Bandai Namco warns banned Dark Souls 3 players about ‘taking candy from strangers’

Ben Parfitt
Bandai Namco warns banned Dark Souls 3 players about ‘taking candy from strangers’

Having previously admitted that a recent spate of Dark Souls 3 band may have been made in error, Bandai Namco has now warned players about their conduct.

In a page on its Knowledgebase site about the ‘Invalid Game Data' message that some players are being presented with when logging in, the publisher has now said that the warning gives players ample time to take steps to correct it – once they've figured out the cause.

This message is intended to inform end users that some external file, modification of game save data, exploit or cheat/hack, or alterations to the game have been detected by the Dark Souls III server team and that the end users' account/profile has been flagged for further investigation,” the company said.

The warning message will continue to be displayed until the Dark Souls III server team has determined whether or not a violation of the End User License Agreement (EULA) occurred. At that point the account/profile will either have restrictions placed on it (to limit the online interactions during multiplayer sessions and a further penalty message of ‘You have been Penalized' issued) or the ‘Invalid Game Data' warning message removed.

During the time that the warning message is displayed the end user will have a chance to completely remove any such external files, mods, cheats/hacks or delete their game save (if alterations were performed to it or hacked items/equipment were obtained either as a direct cheat/hack or via unknown ‘gift' from an online player).”

Herein lies the problem. Neither Bandai Namco nor developer From Software has given any indication about exactly what software is being flagged up by their systems. It may be restricted to the likes of Cheat Engine, in which case great.

However, the lack of clarity on the issue is leading to all sorts of speculation among the community about an assortment of possible triggers, including third party controller software, a program used to enforce a borderless windows mode, the Steam overlay itself and even that the whole is a side-effect of the game crashing.
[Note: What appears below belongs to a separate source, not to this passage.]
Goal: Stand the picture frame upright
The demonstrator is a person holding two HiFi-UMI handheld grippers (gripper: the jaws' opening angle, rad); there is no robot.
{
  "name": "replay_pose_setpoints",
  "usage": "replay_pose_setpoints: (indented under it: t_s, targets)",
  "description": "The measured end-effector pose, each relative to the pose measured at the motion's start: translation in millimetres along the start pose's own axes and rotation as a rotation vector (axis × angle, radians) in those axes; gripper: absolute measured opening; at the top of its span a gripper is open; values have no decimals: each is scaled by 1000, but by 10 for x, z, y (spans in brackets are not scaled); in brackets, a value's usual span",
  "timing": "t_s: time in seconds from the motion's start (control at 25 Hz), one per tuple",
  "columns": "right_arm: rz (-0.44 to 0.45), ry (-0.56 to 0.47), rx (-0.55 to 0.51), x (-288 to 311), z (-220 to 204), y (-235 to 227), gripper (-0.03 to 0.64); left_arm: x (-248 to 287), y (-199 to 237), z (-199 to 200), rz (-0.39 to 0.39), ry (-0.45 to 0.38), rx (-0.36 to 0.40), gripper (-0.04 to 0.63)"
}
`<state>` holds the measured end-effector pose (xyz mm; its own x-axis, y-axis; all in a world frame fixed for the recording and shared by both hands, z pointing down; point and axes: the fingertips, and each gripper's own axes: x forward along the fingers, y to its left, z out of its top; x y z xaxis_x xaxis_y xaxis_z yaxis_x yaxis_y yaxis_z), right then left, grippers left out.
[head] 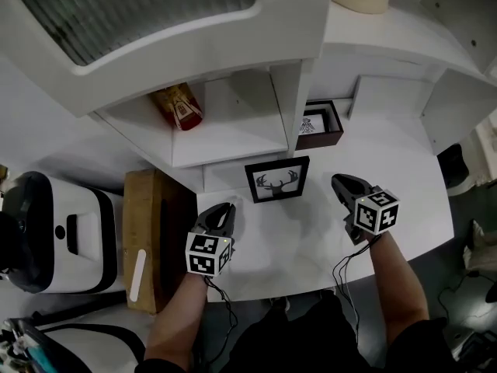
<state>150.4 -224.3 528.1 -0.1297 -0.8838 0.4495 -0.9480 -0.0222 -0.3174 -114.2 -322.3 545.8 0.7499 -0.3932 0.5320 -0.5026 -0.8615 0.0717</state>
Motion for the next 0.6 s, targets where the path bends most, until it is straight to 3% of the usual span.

Plus, item swapping – described above as an unknown ‘gift' – has been a big feature of the game for years. Friends are technically free to swap any items they want. And should players really be punished if a stranger drops an item that was acquired by hacking, even if the recipient is completely unaware? Especially as no warning is given about the possible consequences of using what appears to be a quite standard game feature.

The publisher's instructions then get even more complicated.

Due to the apparent risk of ‘taking candy from strangers', it is recommended that players should always back up their save data to an online service (such as cloud saves) or as a direct back-up of the save file to a separate folder/directory (for PC/Steam),” it added.

This would allow any players who end up receiving a hacked item/equipment unknowingly from an online player, the ability to restore their original game data from the cloud or separate backed up game data.”

No instructions are given about how this should be done. Indeed, many presume the game data is automatically saved to the Steam Cloud, but this is not in fact the case. The location of the save data can be hard to track down, especially as it's in a folder that will by default be hidden on most Windows system.

(The game's save data, incidentally, can be found at C:UsersYour-usernameAppDataRoamingDarkSoulsIII. The AppData folder may well be hidden for you, so users will have to manually tell Windows to show hidden folders at that location.)

And what if your last manual save game backup is from a few hours ago? Five hours? Ten hours? 100 hours? All of which could be lost second-guessing at what point the mystery event happened that triggered a ban.

Adding to the pain, rumours were rife during the Dark Souls 2 era that save data tampering would itself result in a ban. So are players truly free to back up and restore their save data now?

Bandai Namco last week said that From believes the ‘invalid game data' warning may be showing up for some users by mistake. What has changed between now and then is unclear. Dark Souls 3 is From's best PC release to date, but it seems that its struggle to properly communicate with and manage its PC fan base continues.